価値共創とは言葉の通り、顧客と一緒になって価値を創造することを指します。“価値を創造する”とはどういうことなのかを理解するには、サービスの価値は何によって決まるのかを理解しなければなりません。それはサービスの定義が示す通り、そのサービスが応える「事前期待」で決まります。

詳しくは「サービスの定義」を参照

 たとえば日本サービス大賞の受賞事例では、通常の料理キットのお届けサービスは「手間なく料理したい」という事前期待に応えるサービスが多いのに対して、オイシックスのプレミアム時短献立キットは「料理の手抜きに対する罪悪感を感じたくない」という事前期待に応えることで、付加価値サービスを実現していました。家づくりでは、「間違いのないハイスペックな家を手に入れたい」という事前期待に応える住宅会社が多いのに対して、フォレストコーポレーションの工房信州の家は「家づくりのプロセスを家族づくりの経験にしたい」という事前期待に応えることで、圧倒的な差別化をしています。一般的な路線バスは地域内の「送客」の事前期待に応えることを使命としているのに対して、埼玉県で路線バスを運行するイーグルバスは、地域の外から利用者を集める「創客」の事前期待に応える路線バスサービスを展開することで、地域における路線バスの使命を革新しています。

このように、サービスの価値は、どのような事前期待に応えるのかによって、ガラリと変わるのです。
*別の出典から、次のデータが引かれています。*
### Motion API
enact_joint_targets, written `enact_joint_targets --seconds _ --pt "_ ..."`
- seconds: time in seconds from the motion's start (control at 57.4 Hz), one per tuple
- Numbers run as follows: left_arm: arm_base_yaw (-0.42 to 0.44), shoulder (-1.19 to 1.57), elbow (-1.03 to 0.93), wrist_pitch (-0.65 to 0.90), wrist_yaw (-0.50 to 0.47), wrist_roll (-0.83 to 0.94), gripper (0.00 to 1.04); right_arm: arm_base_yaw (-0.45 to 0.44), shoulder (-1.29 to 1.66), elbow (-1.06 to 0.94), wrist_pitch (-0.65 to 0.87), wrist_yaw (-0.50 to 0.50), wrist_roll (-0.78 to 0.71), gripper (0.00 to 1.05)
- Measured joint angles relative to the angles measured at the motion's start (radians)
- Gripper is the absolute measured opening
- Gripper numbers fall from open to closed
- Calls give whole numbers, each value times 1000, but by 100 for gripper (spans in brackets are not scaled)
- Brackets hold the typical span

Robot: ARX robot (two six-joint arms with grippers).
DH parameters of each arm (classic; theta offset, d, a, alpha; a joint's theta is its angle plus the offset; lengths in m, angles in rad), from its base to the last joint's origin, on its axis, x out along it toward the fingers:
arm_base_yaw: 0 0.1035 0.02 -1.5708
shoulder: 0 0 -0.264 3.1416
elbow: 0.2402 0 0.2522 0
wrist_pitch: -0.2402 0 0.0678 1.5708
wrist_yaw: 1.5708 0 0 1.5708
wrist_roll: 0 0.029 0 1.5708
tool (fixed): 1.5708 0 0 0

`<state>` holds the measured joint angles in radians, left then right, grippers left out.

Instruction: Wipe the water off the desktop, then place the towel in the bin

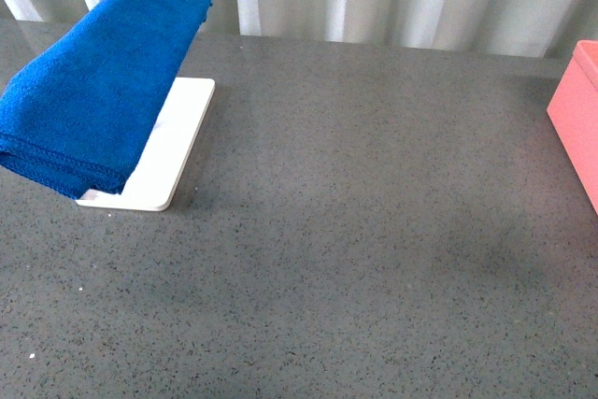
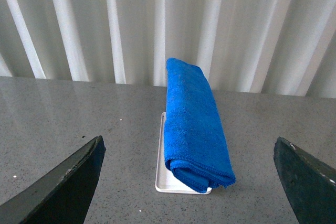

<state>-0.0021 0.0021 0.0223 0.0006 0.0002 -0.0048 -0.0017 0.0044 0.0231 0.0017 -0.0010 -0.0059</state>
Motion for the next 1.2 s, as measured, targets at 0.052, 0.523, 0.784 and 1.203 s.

これを「事前期待の的」と呼び、サービスの付加価値向上やサービス改革の目標地点としています。


“価値共創”と“適応”の明確な違いとは

 

 話を戻すと、“価値を創造する”とはつまり、“事前期待を創造する”ということなのです。よって、「価値共創」は、顧客との協働を通して、事前期待の創出や喚起、成長や強化といった形で、事前期待を進化させることが欠かせません。顧客との協働によって事前期待が進化すれば、それに応えることで、サービスの価値も進化します。これが、「価値共創」の定義というわけです。

 一方で「適応」は、顧客との協働はしているとしても、顧客の要望やニーズに応えているのであり、事前期待そのものは進化しません。正確に言えば、事前期待を進化させることを目指していなかったり、意識していません。結局、同じ事前期待に延々と応えるだけで、サービスの価値が進化しないため、“価値を創造している”とは言い難い状況です。


“価値共創”を事業に実装する

 

 こうして「価値共創」と「適応」の違いを明確にしてみると、「ドキッとしました。うちは顧客と協働しているものの、“適応”にしかなっていませんでした。」と、気づきを得て頂ける企業が多くあります。「価値共創」の本質を捉え直して、事前期待の進化を促すような価値共創活動をテコ入れし、時間を味方につけてサービスの付加価値をどんどん積み上げることで事業の成長力や競争力を強化する。スローガンとしての「共創」から、事業に実装する「共創」へと、ステージアップしていきたいものです。